Sunday afternoon at the Maury




in search of the perfect Pisco Sour 




photo - Miguel Etchepare
taken from the Art of Peruvian Cuisine



The Posada de Pedro Maury existed since the days of independence. General San Martin himself stayed there, as well as Miguel Grau. Later the posada was refurbished and modernized and in 1848 became Lima's first great illustrious hotel - the Hotel Maury.

More than 150 years later, I drop in on a warm dusty Sunday afternoon, to escape the traffic and noise of downtown Lima. I am looking to while away a few hours at a more genteel pace, and at the same time check out the declared birthplace of the Pisco Sour. 

In 1956 the original Maury was knocked down and the present six floored building put in its place.  The concrete frontage sporting a lineup of limp international flags is not particularly inspiring. Once inside, it’s obvious that many of the original fittings are long gone, and the lobby looks tired and soulless. We peek into the dining room – the once famous Salón de los Espejos – it’s musty, dim and depressing.
   
 
fig. 1 



But the bar is magnificent. Happily it’s one part of the hotel that has been elegantly and tastefully restored. Come in through the separate entrance on Calle Bodegones, push aside the heavy velvet curtain which serves to block out the outer world, and you are surrounded by polished wood panelled walls and vaulted ceilings. Stuffed leather benches line the space, and muted light filters through a huge stained glass window on to a red tiled floor. 

And then there is the bar itself. Just as it should be: gleaming dark wood with a shiny brass rail.  Looming above it are three larger than life oils by the Peruvian indigenous painter José Sabogal representing life in a bygone Lima. The figures are characteristically colourful, elongated and expressive: a troubadour serenades a woman leaning on a typical latticed balcony, dancers bow and circle in the traditional marinera, veiled tapadas promenade around the city’s Plaza de Acho bullring.

 
the bar - photo from citiHeartBeat


Sabogal was once a longtime resident of the hotel who stayed so long that his close friend and then owner of the hotel, Antonio Bergna, stopped charging him. When the painter finally checked out he left the paintings in lieu of payment of his tab.

Under this majestic backdrop Señor Eloy Cuadros Cordoba holds sway.
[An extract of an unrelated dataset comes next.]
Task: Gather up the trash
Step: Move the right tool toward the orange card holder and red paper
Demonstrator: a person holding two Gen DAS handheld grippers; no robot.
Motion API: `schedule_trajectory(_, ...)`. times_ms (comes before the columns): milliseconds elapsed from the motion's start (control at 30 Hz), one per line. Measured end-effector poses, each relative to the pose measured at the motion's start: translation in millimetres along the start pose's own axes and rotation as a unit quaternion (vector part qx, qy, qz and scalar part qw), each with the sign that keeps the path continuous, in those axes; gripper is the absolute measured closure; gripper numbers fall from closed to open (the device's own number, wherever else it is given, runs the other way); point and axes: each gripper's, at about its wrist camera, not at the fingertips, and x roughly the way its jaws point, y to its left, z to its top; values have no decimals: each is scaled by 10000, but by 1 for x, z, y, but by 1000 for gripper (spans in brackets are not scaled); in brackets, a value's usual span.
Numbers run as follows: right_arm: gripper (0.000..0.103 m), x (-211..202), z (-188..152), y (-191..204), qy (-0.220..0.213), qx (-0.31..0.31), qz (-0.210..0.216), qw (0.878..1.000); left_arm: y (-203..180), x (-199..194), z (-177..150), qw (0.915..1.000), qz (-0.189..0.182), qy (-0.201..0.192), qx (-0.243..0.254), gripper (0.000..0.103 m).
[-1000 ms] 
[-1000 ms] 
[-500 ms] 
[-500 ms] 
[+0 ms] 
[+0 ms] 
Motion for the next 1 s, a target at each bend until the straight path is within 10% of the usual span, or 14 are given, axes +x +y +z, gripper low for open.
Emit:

Cuadros has worked at the Maury for over 50 years. He arrived from a small town in the Andean highlands of Huaral when he was 17, and started off squeezing oranges and lemons, and washing glasses. He watched and learned from the senior barmen and bit by bit honed his trade. 


photo - el Comercio



When I ask him what changes he has seen, he replies: “Before the eighties very important people came to the hotel, presidents, congressmen, diplomats. Things have changed since then. Now we have all types and classes of people. They come from everywhere and we have a lot of tourists too.”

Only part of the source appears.